Exclude training document sets from database

It is possible to exclude training samples from the database because of security concerns, or concerns about the size of the documents in the database or downloading the project for editing.

Procedure

  1. Open a project.
  2. Open the temporary location where your project is stored on disk.

    Right-click on any training document and then select Open in Windows Explorer on the shortcut menu.

  3. Copy the required folders (ClassificationTraining or ExtractionTraining) to a safe location.

    A persistent UNC path that is available to all project developers is recommended.

  4. Open the copied folders as new Test Sets from their new location.
  5. For the newly created Test Sets, right-click, and select one of the following settings on the shortcut menu:
    • Use as Classification Training Set

    • Use as Extraction Training Set

    This swaps the original training sets so they are normal test sets, and the new test sets are now the training sets.

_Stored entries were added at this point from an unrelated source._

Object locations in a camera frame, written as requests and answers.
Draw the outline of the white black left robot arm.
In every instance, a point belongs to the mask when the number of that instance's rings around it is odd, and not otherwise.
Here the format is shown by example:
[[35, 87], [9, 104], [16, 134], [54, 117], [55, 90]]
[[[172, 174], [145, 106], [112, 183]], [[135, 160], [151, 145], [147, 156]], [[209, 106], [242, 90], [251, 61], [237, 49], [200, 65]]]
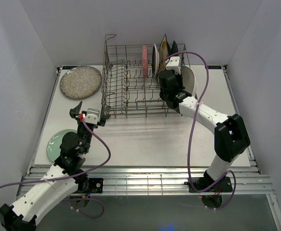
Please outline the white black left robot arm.
[[0, 223], [7, 231], [34, 231], [42, 218], [57, 204], [74, 192], [101, 193], [97, 183], [82, 170], [84, 154], [90, 149], [93, 131], [103, 127], [108, 116], [96, 109], [81, 110], [82, 104], [70, 109], [69, 115], [77, 121], [77, 130], [67, 131], [60, 140], [59, 155], [41, 180], [11, 205], [0, 207]]

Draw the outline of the grey wire dish rack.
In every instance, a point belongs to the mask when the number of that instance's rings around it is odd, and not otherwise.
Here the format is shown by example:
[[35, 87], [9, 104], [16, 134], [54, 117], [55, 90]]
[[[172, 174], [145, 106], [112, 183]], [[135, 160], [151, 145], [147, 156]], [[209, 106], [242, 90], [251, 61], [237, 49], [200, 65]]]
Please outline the grey wire dish rack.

    The original training sets, that are now test sets, are still stored and synchronized with the database. You can change this by following these steps:

    1. In one the old training sets that are now test sets, select the <All Documents> subset.
    2. Delete all documents.

      This removed the documents from disk and when the project is saved, this is synchronized with the database so there is a blank training set in the database.

    3. Repeat for the other training set if needed.

    Now, the training sets are stored outside of the database. You can now train and maintain your project as needed without worrying about storing training documents in the database.